The last decade started with me having a pretty ‘textbook’ story – got engaged in January and then married on labour day weekend. YAY! My ‘life’ was on track! My new family was myself and my husband. We had our ‘first families’ backing us up 110%.
Two years later we became three with a healthy baby. First grandchild on both sides – do you hear the grandparental joy? On the weekend of the 5th wedding anniversary – things took a 180 degree turn. The stresses of my heart defect diagnosis, financial, career and parental responsibilities seemed to pile up and I was advised that my husband wasn’t ‘feelin’ it anymore’ in the marriage.
WHOA! Back up the truck here! He committed to marriage right? We wanted the same things right? Yes, and Yes. BUT – it changed for him. He wanted to be a Dad only, not a husband to me. Wow – it took me a while to wrap my head around that one.
The next couple of years, I redefined myself and my FAMILY. I redefined my beliefs. When I was married and then became a parent, I had a pretty narrow view of what was a ‘real’ family. Being dumped by someone that I still loved at the time and then coming to realize that the family dynamic that I ACTUALLY had vs. what I thought I ‘should’ - wasn’t giving me peace and happiness anyway.

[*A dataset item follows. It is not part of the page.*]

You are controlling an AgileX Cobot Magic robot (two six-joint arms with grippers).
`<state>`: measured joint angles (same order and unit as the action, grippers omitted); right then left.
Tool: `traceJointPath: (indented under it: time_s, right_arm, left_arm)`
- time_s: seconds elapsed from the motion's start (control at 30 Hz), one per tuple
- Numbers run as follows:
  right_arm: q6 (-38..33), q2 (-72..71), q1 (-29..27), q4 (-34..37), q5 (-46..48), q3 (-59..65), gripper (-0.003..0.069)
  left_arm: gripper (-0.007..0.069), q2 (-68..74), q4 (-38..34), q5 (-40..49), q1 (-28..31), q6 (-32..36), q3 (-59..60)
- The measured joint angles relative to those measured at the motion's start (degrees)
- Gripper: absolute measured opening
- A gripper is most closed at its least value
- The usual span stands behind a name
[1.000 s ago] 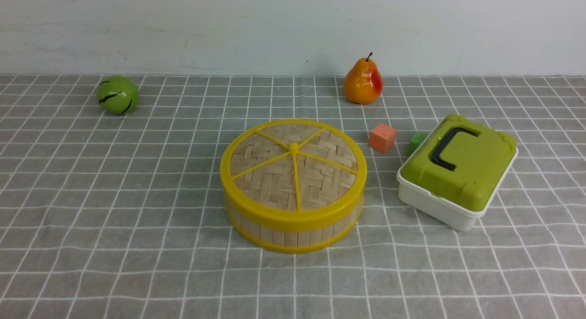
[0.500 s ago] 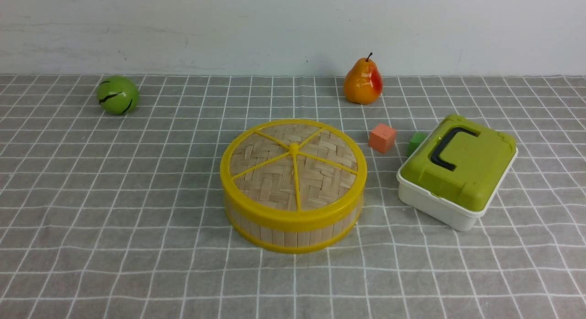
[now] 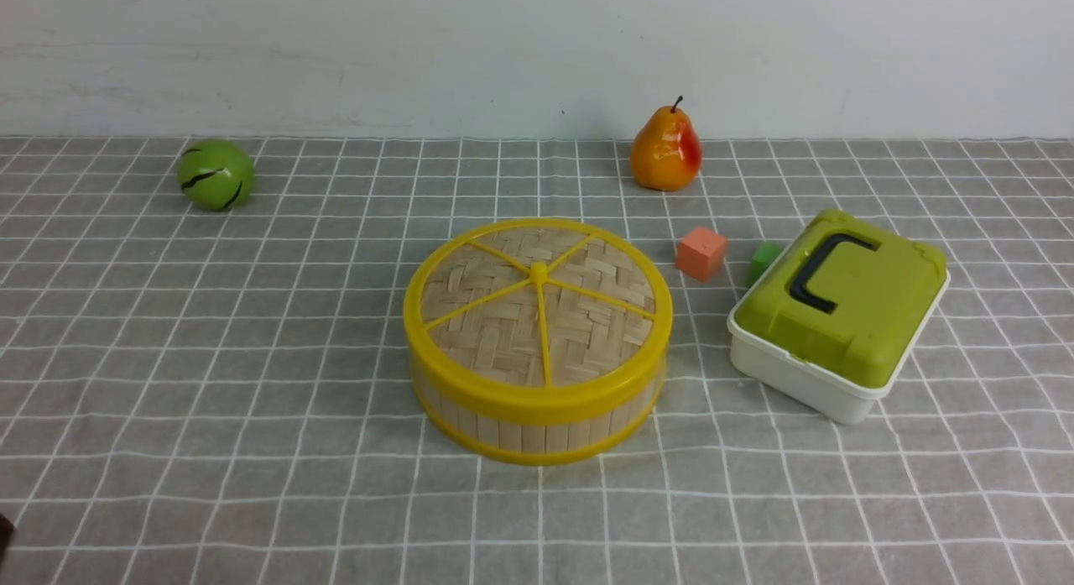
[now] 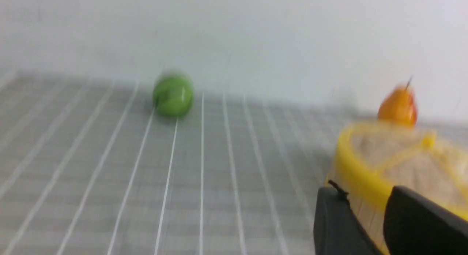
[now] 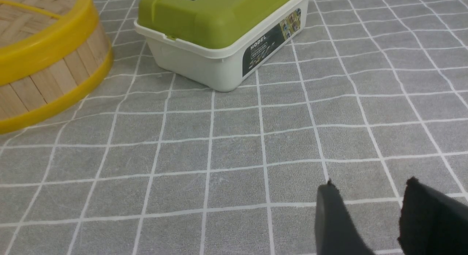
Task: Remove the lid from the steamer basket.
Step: Use the left arm to lift the lid of the steamer
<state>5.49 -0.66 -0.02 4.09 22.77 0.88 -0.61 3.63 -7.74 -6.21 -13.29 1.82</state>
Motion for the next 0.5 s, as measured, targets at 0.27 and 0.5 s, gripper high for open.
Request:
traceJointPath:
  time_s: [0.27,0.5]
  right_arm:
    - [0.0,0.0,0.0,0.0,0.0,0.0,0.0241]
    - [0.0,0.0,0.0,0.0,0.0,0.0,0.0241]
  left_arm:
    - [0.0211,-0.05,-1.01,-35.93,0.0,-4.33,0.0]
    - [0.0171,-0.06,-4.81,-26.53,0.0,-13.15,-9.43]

My family is anyone that I love, trust AND it’s reciprocal. My parents are around daily for babysitting, my daughter loves spending time with me. My friends have always seen qualities in me I couldn’t see. I’ve loved again and learned I need to know and ask for what I need, not just love someone. I don’t have the self-talk anymore that questions whether my daughter and I are a ‘real’ family, whether we’re ‘less than’ or we’re a ‘broken’ family. We’re not. We’re complete. We’re loving and open and ready for whatever and whomever life throws our way. We’ve got our act together man!
The decade finished for me that my divorce paperwork is complete! For me, that’s ALL good. I have someone to co-parent with, I love my daughter and she loves me. I couldn’t ask for more.